Рассказ Нечаевой [11], описавшие то, что тыся­чи лет было лишь изустным преданием, не могли не вол­новать. Хотелось скорее уйти в пустыню, чтобы продол­жить изучение опыта туркменских чабанов. Без пастушества и сегодня не обойтись. Пустыни и степи кормят мир мясом.

Присматриваясь к тому, как Язклычев слушал меня, я все больше ощущал сложность характера этого чело­века. Сквозь решительные, властные черты лица руко­водителя большого совхоза просвечивали вдумчивость, неторопливость в мыслях, уважение к собеседнику, так знакомые мне по общению с пастухами.

— Трудно быть чабаном. Сам знаешь, никто не хочет
спать у костра,— заметил директор.

— Нужно научиться управлять отарой издалека, не
ходить за ней следом. Тогда многие трудности исчезнут,
пастушество станет иным…

— Ну что ж, такая наука нужна. Пошлем в лучшую
бригаду…

…Между тем темнело, холодало, по сторонам тянулись все те же барханы, дорога казалась мне затянувшейся, пора было и приехать. Наконец мы добрались до бетон­ной прямоугольной кошары. Подошел Нурягды, бригадир, как объяснил мне Пишик-ага, поздоровался со всеми за руку. Мы перетаскали мешки с мукой в кошару, сложи­ли у одной стенки. Машина отправилась обратно, увезя с собой Нурягды.

Не зная, куда себя деть, я бродил сиротливо у коша­ры, а Пишик-ага тем временем принес вязанку веток, запалил прямо у стенки кошары костер.
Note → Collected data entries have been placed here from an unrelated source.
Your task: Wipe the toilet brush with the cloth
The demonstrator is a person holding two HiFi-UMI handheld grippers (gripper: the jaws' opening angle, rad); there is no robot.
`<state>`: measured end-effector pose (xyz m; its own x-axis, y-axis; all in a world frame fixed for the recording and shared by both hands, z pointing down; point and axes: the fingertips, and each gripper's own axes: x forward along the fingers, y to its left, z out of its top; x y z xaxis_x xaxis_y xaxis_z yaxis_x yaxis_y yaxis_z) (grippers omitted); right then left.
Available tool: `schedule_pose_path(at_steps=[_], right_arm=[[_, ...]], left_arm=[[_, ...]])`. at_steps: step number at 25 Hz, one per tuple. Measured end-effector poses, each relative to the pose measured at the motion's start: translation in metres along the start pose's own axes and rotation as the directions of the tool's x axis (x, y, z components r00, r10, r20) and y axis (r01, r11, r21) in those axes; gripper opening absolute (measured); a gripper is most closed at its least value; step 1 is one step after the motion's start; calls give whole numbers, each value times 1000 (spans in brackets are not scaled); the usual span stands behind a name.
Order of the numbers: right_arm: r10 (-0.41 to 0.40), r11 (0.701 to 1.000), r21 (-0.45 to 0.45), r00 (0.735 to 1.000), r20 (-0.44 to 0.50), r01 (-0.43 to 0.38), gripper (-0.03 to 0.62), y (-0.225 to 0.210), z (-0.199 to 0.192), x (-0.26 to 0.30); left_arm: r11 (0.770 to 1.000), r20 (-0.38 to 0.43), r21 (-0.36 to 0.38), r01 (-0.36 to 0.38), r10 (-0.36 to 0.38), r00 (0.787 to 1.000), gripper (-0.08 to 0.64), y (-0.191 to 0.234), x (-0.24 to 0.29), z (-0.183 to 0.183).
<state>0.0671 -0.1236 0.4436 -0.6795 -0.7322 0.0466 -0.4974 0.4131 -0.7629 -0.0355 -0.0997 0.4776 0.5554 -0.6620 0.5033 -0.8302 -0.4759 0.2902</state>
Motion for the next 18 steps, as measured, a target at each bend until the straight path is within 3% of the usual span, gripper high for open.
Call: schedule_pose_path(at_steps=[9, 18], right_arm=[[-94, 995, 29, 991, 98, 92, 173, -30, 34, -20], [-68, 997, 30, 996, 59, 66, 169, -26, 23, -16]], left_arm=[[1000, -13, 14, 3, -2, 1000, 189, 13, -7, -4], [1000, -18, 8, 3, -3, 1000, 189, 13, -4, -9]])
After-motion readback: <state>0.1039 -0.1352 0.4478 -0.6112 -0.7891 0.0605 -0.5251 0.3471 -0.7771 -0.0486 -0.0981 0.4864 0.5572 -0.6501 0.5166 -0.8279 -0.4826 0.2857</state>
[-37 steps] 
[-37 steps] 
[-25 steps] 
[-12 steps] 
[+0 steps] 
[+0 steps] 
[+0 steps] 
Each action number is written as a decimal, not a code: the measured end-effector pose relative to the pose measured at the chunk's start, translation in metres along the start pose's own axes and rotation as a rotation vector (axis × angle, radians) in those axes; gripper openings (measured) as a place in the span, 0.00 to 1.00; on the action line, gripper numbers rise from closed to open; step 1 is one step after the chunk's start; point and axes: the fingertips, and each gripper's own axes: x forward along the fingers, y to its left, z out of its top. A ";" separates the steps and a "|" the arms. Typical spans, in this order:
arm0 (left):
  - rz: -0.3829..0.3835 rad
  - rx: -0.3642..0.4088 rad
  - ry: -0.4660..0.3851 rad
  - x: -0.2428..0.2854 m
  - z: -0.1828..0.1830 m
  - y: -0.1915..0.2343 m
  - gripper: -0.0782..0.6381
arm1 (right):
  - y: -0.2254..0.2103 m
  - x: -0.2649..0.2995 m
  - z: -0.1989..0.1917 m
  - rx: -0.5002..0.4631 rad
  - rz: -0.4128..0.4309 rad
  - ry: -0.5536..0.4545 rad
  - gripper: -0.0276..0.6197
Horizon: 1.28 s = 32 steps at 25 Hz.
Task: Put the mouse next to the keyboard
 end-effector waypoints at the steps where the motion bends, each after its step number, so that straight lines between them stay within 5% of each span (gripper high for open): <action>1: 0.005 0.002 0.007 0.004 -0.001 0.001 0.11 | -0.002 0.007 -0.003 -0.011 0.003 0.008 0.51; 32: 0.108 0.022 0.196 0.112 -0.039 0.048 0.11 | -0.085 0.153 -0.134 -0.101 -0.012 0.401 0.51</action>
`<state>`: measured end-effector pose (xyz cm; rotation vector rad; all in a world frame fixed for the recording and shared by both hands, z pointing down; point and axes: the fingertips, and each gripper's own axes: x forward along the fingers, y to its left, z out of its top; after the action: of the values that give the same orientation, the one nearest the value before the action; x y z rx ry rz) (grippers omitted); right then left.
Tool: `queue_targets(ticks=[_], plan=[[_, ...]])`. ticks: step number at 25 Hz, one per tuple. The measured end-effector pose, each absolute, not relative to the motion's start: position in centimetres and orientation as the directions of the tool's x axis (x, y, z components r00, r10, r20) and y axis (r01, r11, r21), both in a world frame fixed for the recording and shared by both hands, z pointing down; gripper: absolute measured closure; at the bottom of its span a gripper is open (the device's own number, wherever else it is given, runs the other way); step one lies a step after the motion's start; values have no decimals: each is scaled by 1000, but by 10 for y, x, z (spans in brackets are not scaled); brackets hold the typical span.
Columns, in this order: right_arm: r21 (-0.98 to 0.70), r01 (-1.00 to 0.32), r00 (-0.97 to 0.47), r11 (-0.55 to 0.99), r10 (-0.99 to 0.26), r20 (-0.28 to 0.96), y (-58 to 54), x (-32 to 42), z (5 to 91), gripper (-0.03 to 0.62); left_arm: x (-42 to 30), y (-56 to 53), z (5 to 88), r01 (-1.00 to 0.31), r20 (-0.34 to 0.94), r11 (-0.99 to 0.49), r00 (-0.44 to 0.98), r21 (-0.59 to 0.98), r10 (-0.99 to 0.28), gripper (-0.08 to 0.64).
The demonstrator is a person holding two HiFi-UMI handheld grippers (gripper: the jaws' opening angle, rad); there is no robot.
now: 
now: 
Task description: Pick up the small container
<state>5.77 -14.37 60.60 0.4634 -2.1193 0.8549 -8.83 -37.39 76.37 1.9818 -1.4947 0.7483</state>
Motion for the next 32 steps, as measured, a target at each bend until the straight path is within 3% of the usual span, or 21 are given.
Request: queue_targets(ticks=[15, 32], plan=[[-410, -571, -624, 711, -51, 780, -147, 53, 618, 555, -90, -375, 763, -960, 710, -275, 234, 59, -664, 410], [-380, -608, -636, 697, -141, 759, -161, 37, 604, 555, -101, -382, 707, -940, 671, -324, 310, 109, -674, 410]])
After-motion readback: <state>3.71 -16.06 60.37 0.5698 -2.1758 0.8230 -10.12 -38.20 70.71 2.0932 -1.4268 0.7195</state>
— Ночуем здесь? — спросил я, не понимая, добрались
ли мы до стоянки бригады. Не было ни овец, ни дома, ни
палатки, вообще ничего,  что  можно  было  бы  принять
за хозяйство бригады. Назначения пустой безжизненной
громады кошары я пока не знал.

— Здесь ночуем,— ответил Пишик-ага.— Ты отдыхай,
а я пойду к отаре.

Оставшись в одиночестве, я дремал у костра, подло­жив под бок рюкзак, иногда подбрасывал дров, жалея, что не посмотрел, где их Пишик-ага собрал. Ветки были какими-то странными — снаружи зелеными, внутри ко­ричневыми, словно гнилыми. Попадались и сухие коря­ги — крученые, дряхлые. Я впервые видел дрова из сак­саула.

Горел костер хорошо. Несколько раз я слышал, как приближалась отара — характерный топот овец, редкое блеянье. Потом все стихало. Огонь освещал небольшую

 

площадку вокруг, дальше простиралась непроглядная тьма.

Наконец, уложив отару неподалеку от костра, пришли чабаны: Пишик-ага и Овезли — молодой, лет двадцати, парень. Вместе мы ужинали. Я рассказывал, чем интере­суюсь в отаре.

Потом Овезли ушел поближе к отаре. Пишик-ага по­стелил на песок кошму. Уже засыпая, я почувствовал, как Пишик-ага заботливо укрыл меня шубой.

С утра вместе с Пишик-ага мы отправились в отару. Старик охотно отвечал на мои вопросы и рассказывал сам. Ему сразу же понравилось учить меня туркменским словам.

Вот на снегу встретилась цепочка следов, словно от­печатки детских ножек.

— Кырпы,— объяснил   мне   Пишик-ага.— Кьтрпы.—
Сломав веточку, он приставил ее торчком к своему боку.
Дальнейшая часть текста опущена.